[Start of section]

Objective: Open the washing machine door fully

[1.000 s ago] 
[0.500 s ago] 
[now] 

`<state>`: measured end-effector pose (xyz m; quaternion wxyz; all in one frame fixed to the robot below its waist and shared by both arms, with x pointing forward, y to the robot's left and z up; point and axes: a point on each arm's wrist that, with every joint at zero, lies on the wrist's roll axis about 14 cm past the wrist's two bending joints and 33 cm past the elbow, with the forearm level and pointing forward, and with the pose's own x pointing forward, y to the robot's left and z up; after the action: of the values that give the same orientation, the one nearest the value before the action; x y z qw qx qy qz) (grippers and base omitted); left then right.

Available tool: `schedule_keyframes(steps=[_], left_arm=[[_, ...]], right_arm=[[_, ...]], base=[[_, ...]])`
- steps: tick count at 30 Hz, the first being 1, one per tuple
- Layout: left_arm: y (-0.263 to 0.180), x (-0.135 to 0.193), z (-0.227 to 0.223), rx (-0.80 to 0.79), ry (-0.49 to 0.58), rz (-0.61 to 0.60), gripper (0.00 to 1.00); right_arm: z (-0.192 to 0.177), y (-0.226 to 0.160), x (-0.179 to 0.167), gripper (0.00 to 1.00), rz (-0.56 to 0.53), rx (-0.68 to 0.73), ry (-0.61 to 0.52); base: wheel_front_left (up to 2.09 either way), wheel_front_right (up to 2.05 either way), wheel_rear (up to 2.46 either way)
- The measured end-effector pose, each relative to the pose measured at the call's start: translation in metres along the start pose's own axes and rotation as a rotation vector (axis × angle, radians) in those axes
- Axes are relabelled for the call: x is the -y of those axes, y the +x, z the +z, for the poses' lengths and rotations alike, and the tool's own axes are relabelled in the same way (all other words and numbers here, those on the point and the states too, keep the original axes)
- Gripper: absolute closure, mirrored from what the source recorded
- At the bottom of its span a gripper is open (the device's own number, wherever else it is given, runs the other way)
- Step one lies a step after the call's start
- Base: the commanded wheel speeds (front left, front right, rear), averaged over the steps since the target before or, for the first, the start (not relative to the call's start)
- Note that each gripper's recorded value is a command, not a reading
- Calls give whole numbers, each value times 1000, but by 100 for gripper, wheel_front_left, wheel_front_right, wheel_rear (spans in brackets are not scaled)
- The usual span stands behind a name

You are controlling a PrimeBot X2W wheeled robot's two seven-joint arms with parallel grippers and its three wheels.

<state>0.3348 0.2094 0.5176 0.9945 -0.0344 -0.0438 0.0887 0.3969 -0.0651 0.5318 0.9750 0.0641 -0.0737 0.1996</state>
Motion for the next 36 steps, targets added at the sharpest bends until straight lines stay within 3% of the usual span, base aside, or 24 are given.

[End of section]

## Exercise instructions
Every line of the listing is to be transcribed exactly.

## Problem solution
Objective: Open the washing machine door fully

[1.000 s ago] 
[0.500 s ago] 
[now] 

`<state>`: measured end-effector pose (xyz m; quaternion wxyz; all in one frame fixed to the robot below its waist and shared by both arms, with x pointing forward, y to the robot's left and z up; point and axes: a point on each arm's wrist that, with every joint at zero, lies on the wrist's roll axis about 14 cm past the wrist's two bending joints and 33 cm past the elbow, with the forearm level and pointing forward, and with the pose's own x pointing forward, y to the robot's left and z up; after the action: of the values that give the same orientation, the one nearest the value before the action; x y z qw qx qy qz) (grippers and base omitted); left then right.

Available tool: `schedule_keyframes(steps=[_], left_arm=[[_, ...]], right_arm=[[_, ...]], base=[[_, ...]])`
- steps: tick count at 30 Hz, the first being 1, one per tuple
- Layout: left_arm: y (-0.263 to 0.180), x (-0.135 to 0.193), z (-0.227 to 0.223), rx (-0.80 to 0.79), ry (-0.49 to 0.58), rz (-0.61 to 0.60), gripper (0.00 to 1.00); right_arm: z (-0.192 to 0.177), y (-0.226 to 0.160), x (-0.179 to 0.167), gripper (0.00 to 1.00), rz (-0.56 to 0.53), rx (-0.68 to 0.73), ry (-0.61 to 0.52); base: wheel_front_left (up to 2.09 either way), wheel_front_right (up to 2.05 either way), wheel_rear (up to 2.46 either way)
- The measured end-effector pose, each relative to the pose measured at the call's start: translation in metres along the start pose's own axes and rotation as a rotation vector (axis × angle, radians) in those axes
- Axes are relabelled for the call: x is the -y of those axes, y the +x, z the +z, for the poses' lengths and rotations alike, and the tool's own axes are relabelled in the same way (all other words and numbers here, those on the point and the states too, keep the original axes)
- Gripper: absolute closure, mirrored from what the source recorded
- At the bottom of its span a gripper is open (the device's own number, wherever else it is given, runs the other way)
- Step one lies a step after the call's start
- Base: the commanded wheel speeds (front left, front right, rear), averaged over the steps since the target before or, for the first, the start (not relative to the call's start)
- Note that each gripper's recorded value is a command, not a reading
- Calls give whole numbers, each value times 1000, but by 100 for gripper, wheel_front_left, wheel_front_right, wheel_rear (spans in brackets are not scaled)
- The usual span stands behind a name

You are controlling a PrimeBot X2W wheeled robot's two seven-joint arms with parallel grippers and its three wheels.

<state>0.3348 0.2094 0.5176 0.9945 -0.0344 -0.0438 0.0887 0.3969 -0.0651 0.5318 0.9750 0.0641 -0.0737 0.1996</state>
Motion for the next 36 steps, targets added at the sharpest bends until straight lines stay within 3% of the usual span, base aside, or 24 are given.

The exercise is now finished.